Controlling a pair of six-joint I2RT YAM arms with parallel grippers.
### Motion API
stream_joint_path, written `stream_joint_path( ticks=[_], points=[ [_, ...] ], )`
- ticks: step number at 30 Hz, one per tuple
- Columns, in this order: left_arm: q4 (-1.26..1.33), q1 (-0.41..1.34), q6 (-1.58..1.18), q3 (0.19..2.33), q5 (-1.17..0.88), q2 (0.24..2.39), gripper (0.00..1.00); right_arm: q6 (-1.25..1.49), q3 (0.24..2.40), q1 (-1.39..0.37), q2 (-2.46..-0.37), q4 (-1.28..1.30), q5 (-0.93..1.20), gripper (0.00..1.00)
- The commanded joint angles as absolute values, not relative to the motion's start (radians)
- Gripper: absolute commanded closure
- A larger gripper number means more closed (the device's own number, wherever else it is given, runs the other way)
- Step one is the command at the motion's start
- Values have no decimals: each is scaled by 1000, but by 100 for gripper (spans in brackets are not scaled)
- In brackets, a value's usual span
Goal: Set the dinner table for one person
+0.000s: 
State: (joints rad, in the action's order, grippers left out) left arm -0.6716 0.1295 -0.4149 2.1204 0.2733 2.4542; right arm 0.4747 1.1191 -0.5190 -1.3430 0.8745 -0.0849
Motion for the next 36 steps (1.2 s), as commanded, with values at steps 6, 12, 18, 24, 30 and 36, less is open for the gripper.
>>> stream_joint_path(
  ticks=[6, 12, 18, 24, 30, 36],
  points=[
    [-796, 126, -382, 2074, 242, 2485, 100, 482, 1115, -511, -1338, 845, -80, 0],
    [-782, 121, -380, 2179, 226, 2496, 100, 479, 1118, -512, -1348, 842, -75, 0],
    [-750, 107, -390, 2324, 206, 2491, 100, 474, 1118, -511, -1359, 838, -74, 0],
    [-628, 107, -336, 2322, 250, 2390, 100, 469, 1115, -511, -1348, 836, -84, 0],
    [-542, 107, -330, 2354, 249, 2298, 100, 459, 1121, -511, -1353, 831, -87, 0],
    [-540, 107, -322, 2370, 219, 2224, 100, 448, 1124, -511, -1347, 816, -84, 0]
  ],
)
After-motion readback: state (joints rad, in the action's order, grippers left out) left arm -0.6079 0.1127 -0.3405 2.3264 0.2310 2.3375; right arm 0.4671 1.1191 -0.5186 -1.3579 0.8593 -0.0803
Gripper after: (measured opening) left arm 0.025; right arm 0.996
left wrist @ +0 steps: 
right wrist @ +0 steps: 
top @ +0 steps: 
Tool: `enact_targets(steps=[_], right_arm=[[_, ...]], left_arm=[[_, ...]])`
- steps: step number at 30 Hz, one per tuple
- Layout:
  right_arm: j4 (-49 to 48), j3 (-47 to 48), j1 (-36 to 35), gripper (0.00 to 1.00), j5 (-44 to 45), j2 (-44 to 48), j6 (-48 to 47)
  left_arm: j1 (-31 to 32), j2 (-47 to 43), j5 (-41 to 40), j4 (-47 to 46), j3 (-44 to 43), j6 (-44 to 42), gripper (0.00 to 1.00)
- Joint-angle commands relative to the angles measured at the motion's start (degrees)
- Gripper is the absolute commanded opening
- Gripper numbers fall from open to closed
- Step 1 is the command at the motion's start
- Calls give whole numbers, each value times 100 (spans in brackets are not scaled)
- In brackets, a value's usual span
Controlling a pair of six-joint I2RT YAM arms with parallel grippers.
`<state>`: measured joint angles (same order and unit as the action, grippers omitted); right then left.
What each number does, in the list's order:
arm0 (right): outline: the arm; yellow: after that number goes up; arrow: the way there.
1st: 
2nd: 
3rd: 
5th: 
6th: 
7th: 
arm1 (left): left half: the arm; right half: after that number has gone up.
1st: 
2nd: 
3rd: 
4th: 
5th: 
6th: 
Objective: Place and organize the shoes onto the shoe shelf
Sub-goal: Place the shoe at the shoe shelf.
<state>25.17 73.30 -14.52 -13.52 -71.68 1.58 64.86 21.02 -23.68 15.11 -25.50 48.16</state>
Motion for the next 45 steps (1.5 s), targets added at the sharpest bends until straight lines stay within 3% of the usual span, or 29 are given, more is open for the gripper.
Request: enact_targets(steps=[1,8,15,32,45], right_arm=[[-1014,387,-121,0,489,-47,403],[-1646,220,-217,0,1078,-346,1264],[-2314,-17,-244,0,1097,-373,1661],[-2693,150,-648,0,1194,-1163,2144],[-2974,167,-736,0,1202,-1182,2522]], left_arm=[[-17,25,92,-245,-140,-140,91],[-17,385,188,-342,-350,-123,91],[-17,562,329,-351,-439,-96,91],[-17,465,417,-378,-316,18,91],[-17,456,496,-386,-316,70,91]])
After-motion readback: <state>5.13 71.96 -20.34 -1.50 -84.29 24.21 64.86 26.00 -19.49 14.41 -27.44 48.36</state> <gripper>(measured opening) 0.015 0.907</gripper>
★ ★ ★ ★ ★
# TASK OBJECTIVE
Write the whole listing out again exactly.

# PROBLEM SOLUTION
Controlling a pair of six-joint I2RT YAM arms with parallel grippers.
### Motion API
stream_joint_path, written `stream_joint_path( ticks=[_], points=[ [_, ...] ], )`
- ticks: step number at 30 Hz, one per tuple
- Columns, in this order: left_arm: q4 (-1.26..1.33), q1 (-0.41..1.34), q6 (-1.58..1.18), q3 (0.19..2.33), q5 (-1.17..0.88), q2 (0.24..2.39), gripper (0.00..1.00); right_arm: q6 (-1.25..1.49), q3 (0.24..2.40), q1 (-1.39..0.37), q2 (-2.46..-0.37), q4 (-1.28..1.30), q5 (-0.93..1.20), gripper (0.00..1.00)
- The commanded joint angles as absolute values, not relative to the motion's start (radians)
- Gripper: absolute commanded closure
- A larger gripper number means more closed (the device's own number, wherever else it is given, runs the other way)
- Step one is the command at the motion's start
- Values have no decimals: each is scaled by 1000, but by 100 for gripper (spans in brackets are not scaled)
- In brackets, a value's usual span
Goal: Set the dinner table for one person
+0.000s: 
State: (joints rad, in the action's order, grippers left out) left arm -0.6716 0.1295 -0.4149 2.1204 0.2733 2.4542; right arm 0.4747 1.1191 -0.5190 -1.3430 0.8745 -0.0849
Motion for the next 36 steps (1.2 s), as commanded, with values at steps 6, 12, 18, 24, 30 and 36, less is open for the gripper.
>>> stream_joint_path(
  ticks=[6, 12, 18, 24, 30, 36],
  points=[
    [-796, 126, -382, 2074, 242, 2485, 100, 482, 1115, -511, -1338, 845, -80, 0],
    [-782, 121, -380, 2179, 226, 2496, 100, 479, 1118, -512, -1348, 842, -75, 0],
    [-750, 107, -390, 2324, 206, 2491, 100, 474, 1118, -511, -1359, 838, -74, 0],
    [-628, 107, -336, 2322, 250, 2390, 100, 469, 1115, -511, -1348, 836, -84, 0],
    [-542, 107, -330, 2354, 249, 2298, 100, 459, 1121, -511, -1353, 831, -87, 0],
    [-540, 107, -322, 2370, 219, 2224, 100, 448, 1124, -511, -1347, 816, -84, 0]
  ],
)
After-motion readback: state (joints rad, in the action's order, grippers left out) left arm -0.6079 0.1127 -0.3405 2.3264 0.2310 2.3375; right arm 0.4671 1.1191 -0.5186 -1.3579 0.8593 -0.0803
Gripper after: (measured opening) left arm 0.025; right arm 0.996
left wrist @ +0 steps: 
right wrist @ +0 steps: 
top @ +0 steps: 
Tool: `enact_targets(steps=[_], right_arm=[[_, ...]], left_arm=[[_, ...]])`
- steps: step number at 30 Hz, one per tuple
- Layout:
  right_arm: j4 (-49 to 48), j3 (-47 to 48), j1 (-36 to 35), gripper (0.00 to 1.00), j5 (-44 to 45), j2 (-44 to 48), j6 (-48 to 47)
  left_arm: j1 (-31 to 32), j2 (-47 to 43), j5 (-41 to 40), j4 (-47 to 46), j3 (-44 to 43), j6 (-44 to 42), gripper (0.00 to 1.00)
- Joint-angle commands relative to the angles measured at the motion's start (degrees)
- Gripper is the absolute commanded opening
- Gripper numbers fall from open to closed
- Step 1 is the command at the motion's start
- Calls give whole numbers, each value times 100 (spans in brackets are not scaled)
- In brackets, a value's usual span
Controlling a pair of six-joint I2RT YAM arms with parallel grippers.
`<state>`: measured joint angles (same order and unit as the action, grippers omitted); right then left.
What each number does, in the list's order:
arm0 (right): outline: the arm; yellow: after that number goes up; arrow: the way there.
1st: 
2nd: 
3rd: 
5th: 
6th: 
7th: 
arm1 (left): left half: the arm; right half: after that number has gone up.
1st: 
2nd: 
3rd: 
4th: 
5th: 
6th: 
Objective: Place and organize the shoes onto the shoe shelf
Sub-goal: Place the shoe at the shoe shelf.
<state>25.17 73.30 -14.52 -13.52 -71.68 1.58 64.86 21.02 -23.68 15.11 -25.50 48.16</state>
Motion for the next 45 steps (1.5 s), targets added at the sharpest bends until straight lines stay within 3% of the usual span, or 29 are given, more is open for the gripper.
Request: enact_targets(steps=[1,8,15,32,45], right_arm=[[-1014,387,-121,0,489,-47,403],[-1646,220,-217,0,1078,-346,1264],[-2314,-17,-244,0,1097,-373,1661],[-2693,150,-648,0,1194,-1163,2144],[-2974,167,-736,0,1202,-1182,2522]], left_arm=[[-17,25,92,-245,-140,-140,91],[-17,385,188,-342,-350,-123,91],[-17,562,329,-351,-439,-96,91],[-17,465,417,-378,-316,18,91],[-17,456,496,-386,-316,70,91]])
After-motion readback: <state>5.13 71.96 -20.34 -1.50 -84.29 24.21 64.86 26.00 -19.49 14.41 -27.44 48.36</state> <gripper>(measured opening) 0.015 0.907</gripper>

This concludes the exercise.